I wish I could shout it out

Windy Road

Here it is: a wave of grief. A mixture of sadness and fear. 

The leitmotif of the past six months has involved change, letting go, transition, holding the uncertainty, limbos. And also beautiful growth, discovery, opportunities to come into myself more fully and live more authentically. 

But in the past few weeks these limbos have started to crystalize into real, actual, changes; into really letting go or closing down something specific while something else opens up. Which has often brought me joy and/or relief. But there’s also been pain. 

There’s pain now, today. It started seeping in again yesterday, certainly encouraged by my physical tiredness. 

There’s so much pain today. Sadness. Fear. And loneliness, so much loneliness. 

I’m surrounded by so many wonderful friends, old and new, nearby as well as scattered over the globe but still close, and I can feel the love and support from them. But I’m also keenly aware of how personal and solitary my journey is because it is my own unique experience

And so it is for each one of us, I guess — as Quasimodo wrote in his poem “Solitudini” (literally “Lonelinesses” or “Alonenesses”, plural)

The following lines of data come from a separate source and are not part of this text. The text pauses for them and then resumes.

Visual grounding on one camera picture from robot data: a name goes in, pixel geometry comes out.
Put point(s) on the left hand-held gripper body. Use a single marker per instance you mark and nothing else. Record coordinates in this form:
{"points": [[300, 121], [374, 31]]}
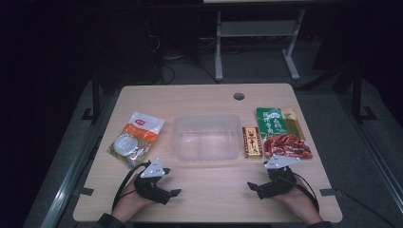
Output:
{"points": [[152, 185]]}

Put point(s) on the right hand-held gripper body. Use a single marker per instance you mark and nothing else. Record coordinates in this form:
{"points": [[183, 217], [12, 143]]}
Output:
{"points": [[278, 183]]}

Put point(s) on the small yellow red box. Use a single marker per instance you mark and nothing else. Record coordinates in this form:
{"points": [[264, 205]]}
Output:
{"points": [[252, 142]]}

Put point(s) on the white orange food packet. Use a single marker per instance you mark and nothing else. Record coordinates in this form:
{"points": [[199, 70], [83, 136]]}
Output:
{"points": [[136, 136]]}

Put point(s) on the green red food packet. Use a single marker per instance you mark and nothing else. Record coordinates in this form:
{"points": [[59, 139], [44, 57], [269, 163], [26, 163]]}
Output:
{"points": [[282, 136]]}

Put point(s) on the clear plastic container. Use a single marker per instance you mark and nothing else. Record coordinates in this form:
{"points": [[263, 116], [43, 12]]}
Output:
{"points": [[206, 139]]}

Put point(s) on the person's left hand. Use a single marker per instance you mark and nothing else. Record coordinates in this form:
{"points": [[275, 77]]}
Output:
{"points": [[128, 204]]}

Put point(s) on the black metal stand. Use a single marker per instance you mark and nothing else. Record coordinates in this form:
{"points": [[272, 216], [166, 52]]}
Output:
{"points": [[95, 98], [357, 95]]}

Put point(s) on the white metal stand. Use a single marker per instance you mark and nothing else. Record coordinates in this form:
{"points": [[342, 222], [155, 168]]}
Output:
{"points": [[258, 28]]}

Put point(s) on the grey metal bracket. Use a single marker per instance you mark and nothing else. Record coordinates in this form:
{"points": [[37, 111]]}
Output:
{"points": [[329, 192], [85, 191]]}

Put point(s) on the aluminium rail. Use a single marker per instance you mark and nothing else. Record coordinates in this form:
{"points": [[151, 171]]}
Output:
{"points": [[68, 186], [385, 171]]}

Ognuno sta solo sul cuor della terra 

Trafitto da un raggio di sole. 

Ed e’ subito sera.” 

Maybe today I feel this aloneness more sharply because I wish I could share some of these important changes with a few specific persons with whom I cannot share them, at least not for now. I wish I could write to them, tell them, “I’m becoming myself! I’m becoming a boy. I’m finishing a textbook that to me feels like the wrapping-up of a love-story, or a love-letter. I’m ending one phase of my career to start a new one. I’ll soon be completing my move geographically, with all the adieus that entails. I’m shedding a skin — and hopefully finding a new skin, one that fits me better, and a new home. I need this, I wanted this, and I’m looking forward to it. But regardless of how healthy and exciting these changes are, no matter how much I’m looking forward to these new stages of me & my life, there’s also loss, and pain, and learning to let go. Which isn’t easy.” 

There’s a few people to whom I would really want to say this, pretty much in so many words, but I cannot. Not now. Not yet. Maybe later, maybe never.